### Problem to work on
Give back exactly the stretch of data below from the line holding "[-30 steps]" through the line holding "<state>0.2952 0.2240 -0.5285", both ends included, and leave the remaining lines out.

### Information provided
▼

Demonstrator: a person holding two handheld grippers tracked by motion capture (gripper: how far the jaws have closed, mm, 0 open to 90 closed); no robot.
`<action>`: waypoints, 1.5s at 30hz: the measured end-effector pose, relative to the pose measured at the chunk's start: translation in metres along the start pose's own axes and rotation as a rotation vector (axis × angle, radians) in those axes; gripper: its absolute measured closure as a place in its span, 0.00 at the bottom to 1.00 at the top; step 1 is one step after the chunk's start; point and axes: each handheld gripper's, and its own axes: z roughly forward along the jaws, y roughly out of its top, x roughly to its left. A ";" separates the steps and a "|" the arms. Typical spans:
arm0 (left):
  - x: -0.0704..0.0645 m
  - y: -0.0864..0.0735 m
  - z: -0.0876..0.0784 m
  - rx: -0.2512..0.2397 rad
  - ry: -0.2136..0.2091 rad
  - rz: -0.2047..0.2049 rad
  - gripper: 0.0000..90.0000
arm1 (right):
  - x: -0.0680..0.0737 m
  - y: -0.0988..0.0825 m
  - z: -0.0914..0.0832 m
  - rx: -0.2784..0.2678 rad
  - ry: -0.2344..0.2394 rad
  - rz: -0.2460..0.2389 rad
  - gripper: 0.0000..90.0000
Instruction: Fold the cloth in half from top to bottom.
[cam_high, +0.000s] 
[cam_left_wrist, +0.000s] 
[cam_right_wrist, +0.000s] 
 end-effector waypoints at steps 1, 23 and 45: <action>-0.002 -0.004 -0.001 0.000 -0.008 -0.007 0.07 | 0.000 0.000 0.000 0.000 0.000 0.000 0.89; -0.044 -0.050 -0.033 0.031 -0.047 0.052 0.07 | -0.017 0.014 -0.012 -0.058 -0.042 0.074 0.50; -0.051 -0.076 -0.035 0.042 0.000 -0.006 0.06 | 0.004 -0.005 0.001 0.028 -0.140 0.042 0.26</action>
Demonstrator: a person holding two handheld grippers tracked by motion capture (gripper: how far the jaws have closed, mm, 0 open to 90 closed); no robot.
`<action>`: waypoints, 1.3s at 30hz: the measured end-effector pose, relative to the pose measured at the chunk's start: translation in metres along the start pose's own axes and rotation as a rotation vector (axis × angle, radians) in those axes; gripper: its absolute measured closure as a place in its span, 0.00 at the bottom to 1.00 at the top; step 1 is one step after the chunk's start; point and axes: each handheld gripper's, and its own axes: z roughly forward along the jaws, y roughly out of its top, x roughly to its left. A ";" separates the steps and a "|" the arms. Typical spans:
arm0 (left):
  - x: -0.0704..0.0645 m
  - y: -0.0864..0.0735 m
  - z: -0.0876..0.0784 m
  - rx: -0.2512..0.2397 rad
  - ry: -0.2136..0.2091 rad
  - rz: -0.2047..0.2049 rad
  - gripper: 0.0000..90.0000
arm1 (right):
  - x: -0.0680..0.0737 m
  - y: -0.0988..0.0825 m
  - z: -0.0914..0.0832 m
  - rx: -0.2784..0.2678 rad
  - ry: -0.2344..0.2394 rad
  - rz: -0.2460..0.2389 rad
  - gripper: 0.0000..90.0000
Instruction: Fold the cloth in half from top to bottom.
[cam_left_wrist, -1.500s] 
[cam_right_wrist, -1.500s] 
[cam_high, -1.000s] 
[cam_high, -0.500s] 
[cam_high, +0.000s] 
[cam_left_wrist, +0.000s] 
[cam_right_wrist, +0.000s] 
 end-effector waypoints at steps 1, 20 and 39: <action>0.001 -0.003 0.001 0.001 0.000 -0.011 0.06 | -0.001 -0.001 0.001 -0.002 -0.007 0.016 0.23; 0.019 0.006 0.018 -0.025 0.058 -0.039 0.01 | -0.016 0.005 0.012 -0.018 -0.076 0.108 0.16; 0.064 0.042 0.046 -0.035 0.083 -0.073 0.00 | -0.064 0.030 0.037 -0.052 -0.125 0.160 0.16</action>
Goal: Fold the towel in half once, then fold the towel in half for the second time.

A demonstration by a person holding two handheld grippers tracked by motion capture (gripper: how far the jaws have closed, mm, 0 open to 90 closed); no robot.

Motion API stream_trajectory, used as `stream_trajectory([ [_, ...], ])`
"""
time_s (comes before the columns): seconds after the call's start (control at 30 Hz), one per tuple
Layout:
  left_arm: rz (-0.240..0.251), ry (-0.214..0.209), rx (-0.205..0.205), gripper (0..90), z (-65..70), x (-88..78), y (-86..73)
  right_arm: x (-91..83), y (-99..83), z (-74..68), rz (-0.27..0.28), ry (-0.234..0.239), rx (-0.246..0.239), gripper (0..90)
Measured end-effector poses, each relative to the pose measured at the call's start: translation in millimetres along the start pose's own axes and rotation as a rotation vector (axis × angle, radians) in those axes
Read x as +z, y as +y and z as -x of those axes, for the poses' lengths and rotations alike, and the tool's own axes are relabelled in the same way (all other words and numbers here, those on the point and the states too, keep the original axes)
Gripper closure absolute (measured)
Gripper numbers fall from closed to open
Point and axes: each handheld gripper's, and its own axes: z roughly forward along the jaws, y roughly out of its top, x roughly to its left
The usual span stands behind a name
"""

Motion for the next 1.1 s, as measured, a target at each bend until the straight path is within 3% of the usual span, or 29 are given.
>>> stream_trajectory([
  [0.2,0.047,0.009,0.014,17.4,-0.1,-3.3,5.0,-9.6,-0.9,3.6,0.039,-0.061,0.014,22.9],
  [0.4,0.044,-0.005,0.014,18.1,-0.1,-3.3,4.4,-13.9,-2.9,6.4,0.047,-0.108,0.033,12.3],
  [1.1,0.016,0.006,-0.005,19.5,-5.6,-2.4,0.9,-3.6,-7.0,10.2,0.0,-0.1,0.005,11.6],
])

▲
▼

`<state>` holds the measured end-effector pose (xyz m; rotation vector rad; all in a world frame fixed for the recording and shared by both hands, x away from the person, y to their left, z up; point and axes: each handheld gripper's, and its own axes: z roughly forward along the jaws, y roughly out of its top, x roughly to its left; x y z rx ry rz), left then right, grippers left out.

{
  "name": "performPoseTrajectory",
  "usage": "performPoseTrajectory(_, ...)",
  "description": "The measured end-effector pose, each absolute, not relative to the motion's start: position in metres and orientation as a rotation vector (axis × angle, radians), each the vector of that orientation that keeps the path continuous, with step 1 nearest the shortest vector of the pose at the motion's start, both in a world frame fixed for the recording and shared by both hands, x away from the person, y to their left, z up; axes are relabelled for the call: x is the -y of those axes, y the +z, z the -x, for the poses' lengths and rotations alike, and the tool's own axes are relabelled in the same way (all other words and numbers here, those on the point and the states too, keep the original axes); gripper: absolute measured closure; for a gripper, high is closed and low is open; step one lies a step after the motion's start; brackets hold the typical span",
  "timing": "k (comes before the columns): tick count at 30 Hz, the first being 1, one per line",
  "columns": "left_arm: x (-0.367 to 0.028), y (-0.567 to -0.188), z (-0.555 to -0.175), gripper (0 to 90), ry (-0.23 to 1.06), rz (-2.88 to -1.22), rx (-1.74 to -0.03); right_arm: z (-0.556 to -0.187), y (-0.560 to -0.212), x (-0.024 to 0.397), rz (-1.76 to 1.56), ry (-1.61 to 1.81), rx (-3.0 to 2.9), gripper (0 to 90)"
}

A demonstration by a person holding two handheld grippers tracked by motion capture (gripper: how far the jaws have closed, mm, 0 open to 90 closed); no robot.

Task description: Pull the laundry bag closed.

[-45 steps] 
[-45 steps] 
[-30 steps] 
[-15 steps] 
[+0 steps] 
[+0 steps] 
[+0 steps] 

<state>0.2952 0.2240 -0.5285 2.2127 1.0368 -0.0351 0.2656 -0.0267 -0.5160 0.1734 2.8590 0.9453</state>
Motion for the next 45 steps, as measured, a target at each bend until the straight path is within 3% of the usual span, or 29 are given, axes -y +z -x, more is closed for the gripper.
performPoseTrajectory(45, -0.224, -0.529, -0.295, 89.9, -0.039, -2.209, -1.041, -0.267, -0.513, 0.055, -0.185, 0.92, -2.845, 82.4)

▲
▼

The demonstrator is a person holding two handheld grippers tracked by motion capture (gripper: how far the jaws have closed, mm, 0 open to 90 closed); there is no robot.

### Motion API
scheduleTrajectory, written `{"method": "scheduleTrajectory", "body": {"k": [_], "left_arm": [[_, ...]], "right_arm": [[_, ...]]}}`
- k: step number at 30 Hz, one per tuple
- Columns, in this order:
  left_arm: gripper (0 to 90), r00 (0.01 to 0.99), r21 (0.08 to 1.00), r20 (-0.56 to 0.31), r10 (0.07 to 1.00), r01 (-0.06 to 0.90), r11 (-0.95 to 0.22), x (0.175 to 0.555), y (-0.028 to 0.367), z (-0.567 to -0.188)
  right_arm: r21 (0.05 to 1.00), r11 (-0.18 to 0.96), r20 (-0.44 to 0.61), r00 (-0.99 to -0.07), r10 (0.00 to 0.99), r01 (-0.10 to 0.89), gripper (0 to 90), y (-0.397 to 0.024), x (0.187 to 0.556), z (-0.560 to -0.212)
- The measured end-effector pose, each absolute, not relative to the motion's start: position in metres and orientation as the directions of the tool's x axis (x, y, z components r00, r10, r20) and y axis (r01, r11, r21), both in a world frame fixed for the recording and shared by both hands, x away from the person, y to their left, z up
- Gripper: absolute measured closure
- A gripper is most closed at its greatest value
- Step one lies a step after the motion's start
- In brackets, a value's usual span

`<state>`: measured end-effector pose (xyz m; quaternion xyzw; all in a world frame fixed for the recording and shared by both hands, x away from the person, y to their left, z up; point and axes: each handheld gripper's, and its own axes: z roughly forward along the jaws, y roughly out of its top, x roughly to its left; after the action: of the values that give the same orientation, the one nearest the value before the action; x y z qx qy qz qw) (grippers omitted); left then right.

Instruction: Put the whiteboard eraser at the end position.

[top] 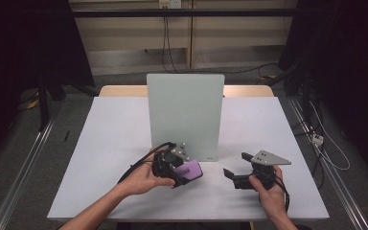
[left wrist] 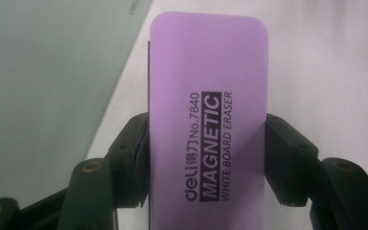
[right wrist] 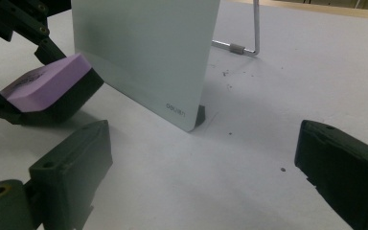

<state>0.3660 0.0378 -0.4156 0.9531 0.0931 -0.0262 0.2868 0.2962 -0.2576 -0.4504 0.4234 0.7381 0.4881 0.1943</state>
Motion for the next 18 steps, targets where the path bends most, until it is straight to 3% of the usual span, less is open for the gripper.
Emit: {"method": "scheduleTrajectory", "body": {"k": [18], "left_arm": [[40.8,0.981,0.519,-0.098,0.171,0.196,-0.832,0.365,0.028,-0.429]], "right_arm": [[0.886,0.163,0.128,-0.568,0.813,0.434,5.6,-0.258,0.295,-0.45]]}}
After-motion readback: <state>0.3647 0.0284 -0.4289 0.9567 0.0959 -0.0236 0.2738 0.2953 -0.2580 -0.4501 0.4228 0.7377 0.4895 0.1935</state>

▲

### Answer space
[-30 steps] 
[-15 steps] 
[+0 steps] 
[+0 steps] 
[+0 steps] 

<state>0.2952 0.2240 -0.5285 2.2127 1.0368 -0.0351 0.2656 -0.0267 -0.5160 0.1734 2.8590 0.9453</state>

This exercise has been fully answered.